It’s not quite My Lai but it is a nightmare nonetheless. An American soldier, reportedly suffering a mental breakdown, has killed Afghan civilians as they lay sleeping.
When Lt. Calley and his men lined up a village of women and children and executed them at point-blank range, nobody claimed the Great Satan was involved. The Vietnamese understood Lt. Calley to be a basket case. Not that they dismissed what he did. No. That happened when he and the others involved were tried in a military court at Ft. Benning, Georgia — the military base in my hometown.
I grew up under the cloud of Lt. Calley, ashamed and silent, keenly aware of the public debate about Vietnam, and as I heard hundreds of time throughout my life — what a shame my father died in such a wasteful war.

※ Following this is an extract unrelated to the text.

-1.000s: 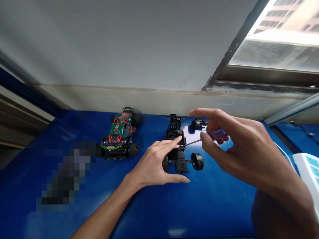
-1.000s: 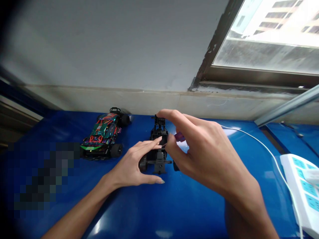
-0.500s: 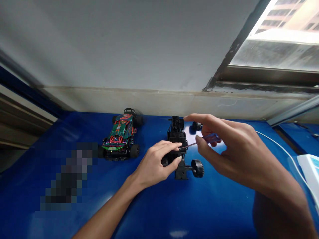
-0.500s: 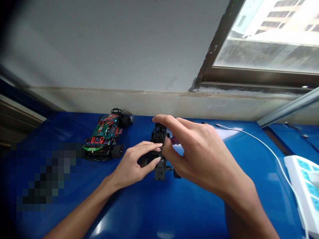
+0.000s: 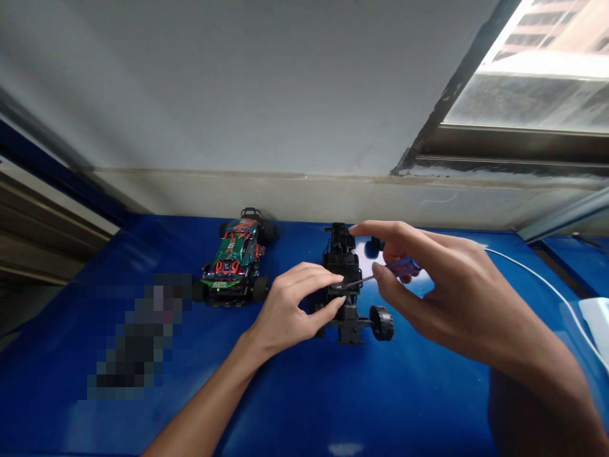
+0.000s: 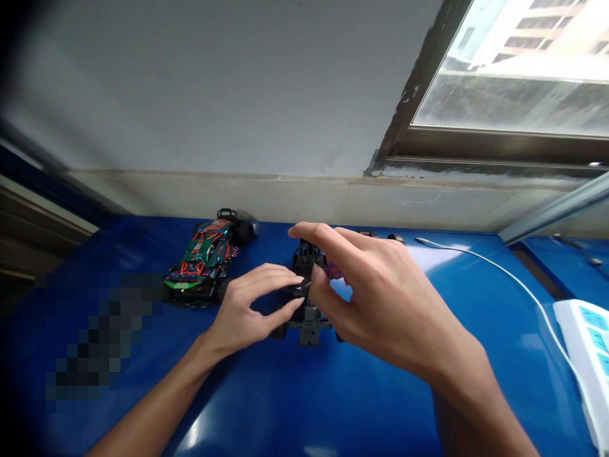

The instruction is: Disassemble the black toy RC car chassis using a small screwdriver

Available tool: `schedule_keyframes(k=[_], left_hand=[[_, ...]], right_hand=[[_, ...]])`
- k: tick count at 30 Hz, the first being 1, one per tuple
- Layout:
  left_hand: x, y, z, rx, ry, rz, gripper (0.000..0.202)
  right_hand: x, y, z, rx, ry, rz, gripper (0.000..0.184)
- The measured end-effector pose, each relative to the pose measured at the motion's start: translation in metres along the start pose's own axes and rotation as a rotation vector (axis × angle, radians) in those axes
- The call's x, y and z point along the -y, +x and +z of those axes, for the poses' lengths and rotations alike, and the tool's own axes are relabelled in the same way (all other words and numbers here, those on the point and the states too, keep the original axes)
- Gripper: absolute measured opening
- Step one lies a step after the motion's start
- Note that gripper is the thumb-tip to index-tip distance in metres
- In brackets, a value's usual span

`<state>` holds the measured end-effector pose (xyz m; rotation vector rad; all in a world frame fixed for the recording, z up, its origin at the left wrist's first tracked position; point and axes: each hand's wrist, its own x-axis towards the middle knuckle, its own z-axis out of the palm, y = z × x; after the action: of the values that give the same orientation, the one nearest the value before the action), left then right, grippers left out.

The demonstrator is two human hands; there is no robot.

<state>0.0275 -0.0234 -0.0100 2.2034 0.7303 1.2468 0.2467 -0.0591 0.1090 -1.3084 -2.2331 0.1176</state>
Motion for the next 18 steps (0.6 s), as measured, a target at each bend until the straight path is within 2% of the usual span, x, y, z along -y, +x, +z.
schedule_keyframes(k=[8, 16, 18], left_hand=[[0.006, 0.000, 0.000, 0.013, 0.020, 0.050, 0.009], [0.023, -0.004, -0.020, 0.094, 0.273, -0.073, 0.009], [0.026, -0.005, -0.020, 0.155, 0.331, -0.102, 0.008]], right_hand=[[0.003, 0.003, 0.003, -0.010, 0.065, -0.023, 0.045], [-0.003, 0.001, 0.003, -0.042, -0.032, -0.034, 0.047], [-0.004, 0.001, 0.003, -0.035, -0.044, -0.034, 0.048]])
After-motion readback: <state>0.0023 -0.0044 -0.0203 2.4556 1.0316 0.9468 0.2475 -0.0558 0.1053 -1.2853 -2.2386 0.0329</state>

Just as now, thousands of children whose fathers and mothers have died in Congress’s wrongly-conceived War on Terror will wake to the news that a U. S. Serviceman has gone apeshit and murdered families in their own homes.
Those children will feel conflicted because children have a keen sense of right and wrong that adults often rationalize away, especially when they serve in Congress.
And now the yammer-heads will begin the debate: Well, it was wrong but that’s what you get in war.
Of course it’s what you get in war which is why war should never be an act of retribution.
But that’s coming now, you can bet your sweet bibby on that.
Because the difference between a soldier murdering innocents in Afghan and Lt. Calley is that we weren’t fighting a Holy War in Vietnam.